Cell Structure and Membrane Functions

Overview of Cell Structures and Functions

Nucleus

  • Structure of the Nucleus

    • Surrounded by a double membrane (nuclear envelope)

    • Composed of two lipid bilayers

  • Functionality

    • Contains nuclear pores for selective transport in and out of the nucleus

    • Protects DNA from degradation

Endoplasmic Reticulum (ER)

  • Structure

    • Composed of a complex network of membranes

  • Functions

    • Synthesizes lipids and proteins

    • Types of ER:

    • Rough ER (RER): Contains ribosomes, involved in protein synthesis.

    • Smooth ER (SER): Lacks ribosomes, involved in lipid synthesis and detoxification.

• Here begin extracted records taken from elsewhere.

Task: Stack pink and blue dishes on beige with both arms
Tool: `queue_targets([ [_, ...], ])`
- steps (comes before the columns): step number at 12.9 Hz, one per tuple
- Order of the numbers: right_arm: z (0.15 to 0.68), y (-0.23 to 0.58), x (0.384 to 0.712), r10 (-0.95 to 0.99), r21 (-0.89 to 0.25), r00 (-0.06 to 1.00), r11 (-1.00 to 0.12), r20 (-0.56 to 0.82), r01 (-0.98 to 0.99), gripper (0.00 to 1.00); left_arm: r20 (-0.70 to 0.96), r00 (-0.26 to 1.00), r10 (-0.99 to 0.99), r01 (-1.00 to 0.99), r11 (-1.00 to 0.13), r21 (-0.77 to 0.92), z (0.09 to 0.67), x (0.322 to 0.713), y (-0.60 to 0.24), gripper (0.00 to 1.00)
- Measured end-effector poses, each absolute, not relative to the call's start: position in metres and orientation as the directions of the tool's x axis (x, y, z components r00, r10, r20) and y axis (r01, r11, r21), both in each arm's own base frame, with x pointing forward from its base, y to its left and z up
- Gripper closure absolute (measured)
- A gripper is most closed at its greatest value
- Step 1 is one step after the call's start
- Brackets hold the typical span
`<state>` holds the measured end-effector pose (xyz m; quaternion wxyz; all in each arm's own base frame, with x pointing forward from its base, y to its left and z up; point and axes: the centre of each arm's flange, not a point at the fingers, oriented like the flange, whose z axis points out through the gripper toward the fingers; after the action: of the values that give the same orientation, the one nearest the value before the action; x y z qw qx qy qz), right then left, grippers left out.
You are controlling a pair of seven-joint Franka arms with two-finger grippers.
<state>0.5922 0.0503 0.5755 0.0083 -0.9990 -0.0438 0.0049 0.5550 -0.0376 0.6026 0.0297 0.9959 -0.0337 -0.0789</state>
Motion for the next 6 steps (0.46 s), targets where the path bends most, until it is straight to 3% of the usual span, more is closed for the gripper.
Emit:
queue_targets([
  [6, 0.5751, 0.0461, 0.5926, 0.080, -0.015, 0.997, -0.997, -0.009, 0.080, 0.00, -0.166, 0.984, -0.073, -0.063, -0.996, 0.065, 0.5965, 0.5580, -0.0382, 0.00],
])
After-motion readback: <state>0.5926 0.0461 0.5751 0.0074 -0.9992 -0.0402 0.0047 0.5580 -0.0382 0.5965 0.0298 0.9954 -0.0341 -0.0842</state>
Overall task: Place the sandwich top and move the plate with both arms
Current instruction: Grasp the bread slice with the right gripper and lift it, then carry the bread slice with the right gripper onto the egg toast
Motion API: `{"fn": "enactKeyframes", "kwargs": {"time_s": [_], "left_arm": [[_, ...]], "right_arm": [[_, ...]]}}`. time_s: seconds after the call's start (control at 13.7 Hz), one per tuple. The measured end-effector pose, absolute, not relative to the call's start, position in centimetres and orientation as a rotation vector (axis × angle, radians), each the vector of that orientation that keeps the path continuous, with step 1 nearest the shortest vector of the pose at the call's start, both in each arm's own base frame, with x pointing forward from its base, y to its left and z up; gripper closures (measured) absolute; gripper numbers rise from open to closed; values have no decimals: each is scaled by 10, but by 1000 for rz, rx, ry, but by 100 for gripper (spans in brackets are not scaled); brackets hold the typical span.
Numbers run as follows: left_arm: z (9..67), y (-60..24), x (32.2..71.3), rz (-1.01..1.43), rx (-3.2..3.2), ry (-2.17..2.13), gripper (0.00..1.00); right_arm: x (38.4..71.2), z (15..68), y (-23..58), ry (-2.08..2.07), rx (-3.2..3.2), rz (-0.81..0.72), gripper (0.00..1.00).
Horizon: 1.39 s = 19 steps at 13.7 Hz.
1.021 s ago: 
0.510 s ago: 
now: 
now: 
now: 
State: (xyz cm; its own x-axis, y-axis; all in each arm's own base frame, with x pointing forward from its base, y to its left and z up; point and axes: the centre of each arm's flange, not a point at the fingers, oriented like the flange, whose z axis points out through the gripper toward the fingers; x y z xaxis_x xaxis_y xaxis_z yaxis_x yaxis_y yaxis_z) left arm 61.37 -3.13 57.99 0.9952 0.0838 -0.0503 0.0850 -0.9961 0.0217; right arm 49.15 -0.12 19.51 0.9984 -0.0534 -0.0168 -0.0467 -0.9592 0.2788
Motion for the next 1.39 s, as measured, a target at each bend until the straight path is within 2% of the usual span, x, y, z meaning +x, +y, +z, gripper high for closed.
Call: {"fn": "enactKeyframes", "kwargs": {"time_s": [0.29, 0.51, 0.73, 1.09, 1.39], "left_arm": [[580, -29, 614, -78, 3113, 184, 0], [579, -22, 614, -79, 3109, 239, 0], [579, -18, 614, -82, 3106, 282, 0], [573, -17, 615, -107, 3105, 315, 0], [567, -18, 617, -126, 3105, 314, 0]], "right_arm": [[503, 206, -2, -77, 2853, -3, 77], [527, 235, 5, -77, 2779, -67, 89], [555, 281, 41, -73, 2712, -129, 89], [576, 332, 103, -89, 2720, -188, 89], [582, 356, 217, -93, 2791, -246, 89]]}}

  • Product transportation

    • Sends synthesized products to the Golgi apparatus.

Golgi Apparatus

  • Description: The UPS of the cell

  • Function

    • Receives, sorts, and dispatches products from the ER

    • Processes proteins and lipids for transport to various destinations.

Lysosome

  • Functionality

    • Contains digestive enzymes for breaking down macromolecules

    • Acts as the recycling center for the cell, dismantling and repurposing cellular debris.

Mitochondria

  • Primary Role

    • Site of ATP (adenosine triphosphate) production, which serves as cellular energy currency.

Cytoskeleton

  • Structure

    • Composed of a network of protein filaments and tubules.

  • Functions

    • Provides structural support and shape to the cell.

    • Facilitates movement (e.g., cell division).

Extracellular Matrix (ECM)

  • Definition

    • Network of proteins and carbohydrates located outside the cell.

  • Functions

    • Provides structural support for tissues and helps anchor cells in place.

Plasma Membrane (Chapter 7)

Definition and Composition

  • Also known as cell membrane or phospholipid bilayer.

  • Structure

    • Composed of phospholipids arranged in a bilayer with embedded proteins and carbohydrates.

Phospholipid Bilayer

  • Properties

    • Hydrophilic (water-attracting) heads and hydrophobic (water-repelling) tails.

    • Spontaneously forms a bilayer in aqueous environments.

  • Dynamics

    • Fluid mosaic model: Membrane is adaptable; proteins and lipids move laterally within the layer.

Fluid Mosaic Model

  • Explanation

    • Describes the structure of the plasma membrane as a mosaic of different components (lipids, proteins, carbohydrates) that can move freely.

  • Evidence

    • Freeze-fracture technique allowed scientists to observe proteins' distribution within the membrane.

Phospholipid Movement

  • Types of Movements

    • Lateral movement (quickly, 10 million times per second).

    • Flip-flop movement (slow, cannot easily cross the hydrophobic core).

  • Role of cholesterol

    • Stabilizes the membrane structure, impacting fluidity.

Proteins in the Plasma Membrane

  • Types of Membrane Proteins

    • Integral (transmembrane) proteins: Span the entire membrane.

    • Peripheral proteins: Loosely attached to the membrane surface.

  • Functions of Membrane Proteins

    • Transport, enzymatic activity, signal transduction, cell-cell recognition, and attachment to the cytoskeleton.

  • Carbohydrates on Membrane

    • Glycoproteins and glycolipids participate in cell-surface recognition.

Transport Mechanisms

Selective Permeability

  • The membrane allows certain substances to pass while restricting others.

Passive Transport

  • Definition

    • Movement of molecules from high concentration to low concentration without energy use.

  • Types

    • Simple diffusion: Direct movement through the membrane (e.g., oxygen).

    • Facilitated diffusion: Requires specific proteins (e.g., glucose, ions).

Osmosis

  • Definition

    • Movement of water across a selectively permeable membrane.

  • Terms

    • Hypertonic: Solution with a higher concentration of solute.

    • Hypotonic: Solution with a lower concentration of solute.

    • Isotonic: Solutions with equal solute concentrations.

Active Transport

  • Definition

    • Movement of molecules from low concentration to high concentration using energy (typically ATP).

  • Example: Sodium-potassium pump

    • Transports sodium out of the cell and potassium into the cell against their concentration gradients using ATP.

Summary of Key Concepts

  • Passive transport: High to low concentration, energy not required.

  • Active transport: Low to high concentration, energy required.

  • Osmosis is crucial for maintaining water balance within animal and plant cells:

    • Animal cells need an isotonic environment to prevent lysis or shrinking.

    • Plant cells thrive in a hypotonic environment, maintaining turgor pressure due to their cell wall structure.